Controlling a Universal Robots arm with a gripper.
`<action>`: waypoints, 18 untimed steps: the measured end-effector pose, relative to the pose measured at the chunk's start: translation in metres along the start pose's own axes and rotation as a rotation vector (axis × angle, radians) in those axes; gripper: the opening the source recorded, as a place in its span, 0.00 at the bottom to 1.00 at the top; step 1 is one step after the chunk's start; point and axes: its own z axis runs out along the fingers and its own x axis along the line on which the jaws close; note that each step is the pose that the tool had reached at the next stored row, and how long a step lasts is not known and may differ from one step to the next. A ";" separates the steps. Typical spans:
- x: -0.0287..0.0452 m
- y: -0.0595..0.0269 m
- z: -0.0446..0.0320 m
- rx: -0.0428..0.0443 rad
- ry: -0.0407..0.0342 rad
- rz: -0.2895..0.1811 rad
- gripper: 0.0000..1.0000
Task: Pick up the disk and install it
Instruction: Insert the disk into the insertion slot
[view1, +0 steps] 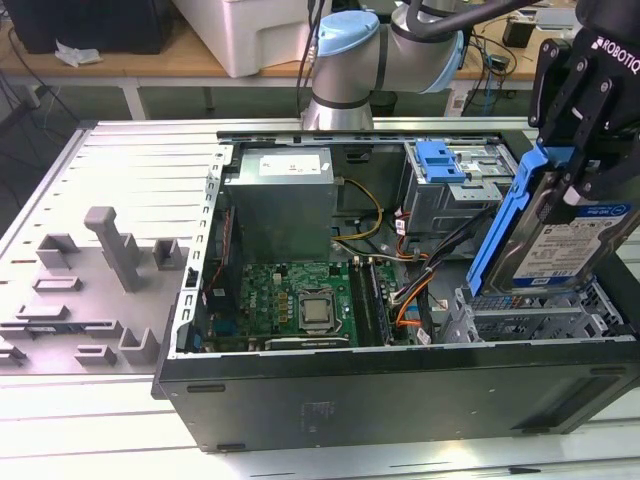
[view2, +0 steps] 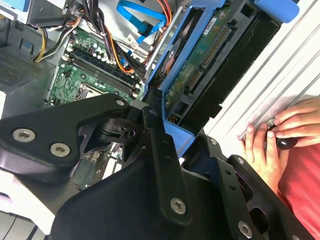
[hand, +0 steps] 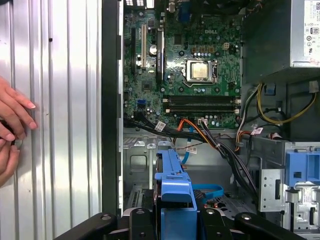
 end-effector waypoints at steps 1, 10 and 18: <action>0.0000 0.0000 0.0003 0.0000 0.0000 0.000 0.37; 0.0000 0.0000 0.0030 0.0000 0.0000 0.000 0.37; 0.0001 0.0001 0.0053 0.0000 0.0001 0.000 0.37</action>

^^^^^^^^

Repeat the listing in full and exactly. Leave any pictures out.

**REPLY**
Controlling a Universal Robots arm with a gripper.
`<action>`: waypoints, 18 untimed steps: the measured end-effector pose, relative to the pose measured at the chunk's start: translation in metres along the start pose's own axes and rotation as a rotation vector (axis × angle, radians) in those axes; gripper: the opening the source recorded, as a place in its span, 0.00 at the bottom to 1.00 at the top; step 1 is one step after the chunk's start; point and axes: its own z axis runs out along the fingers and its own x axis along the line on which the jaws close; note that each step is the pose that the tool had reached at the next stored row, and how long a step lasts is not known and may differ from one step to the next. A ";" separates the steps. Typical spans:
- x: -0.0287..0.0452 m
- y: -0.0595..0.0269 m
- z: -0.0446..0.0320 m
- rx: -0.0428..0.0443 rad
- ry: -0.0407..0.0342 rad
- rz: -0.2895..0.1811 rad
- gripper: 0.0000..1.0000
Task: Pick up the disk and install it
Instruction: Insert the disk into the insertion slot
[view1, +0 steps] 
[view2, +0 steps] 
[hand, +0 steps] 
 end-effector waypoints at steps 1, 10 and 18: <action>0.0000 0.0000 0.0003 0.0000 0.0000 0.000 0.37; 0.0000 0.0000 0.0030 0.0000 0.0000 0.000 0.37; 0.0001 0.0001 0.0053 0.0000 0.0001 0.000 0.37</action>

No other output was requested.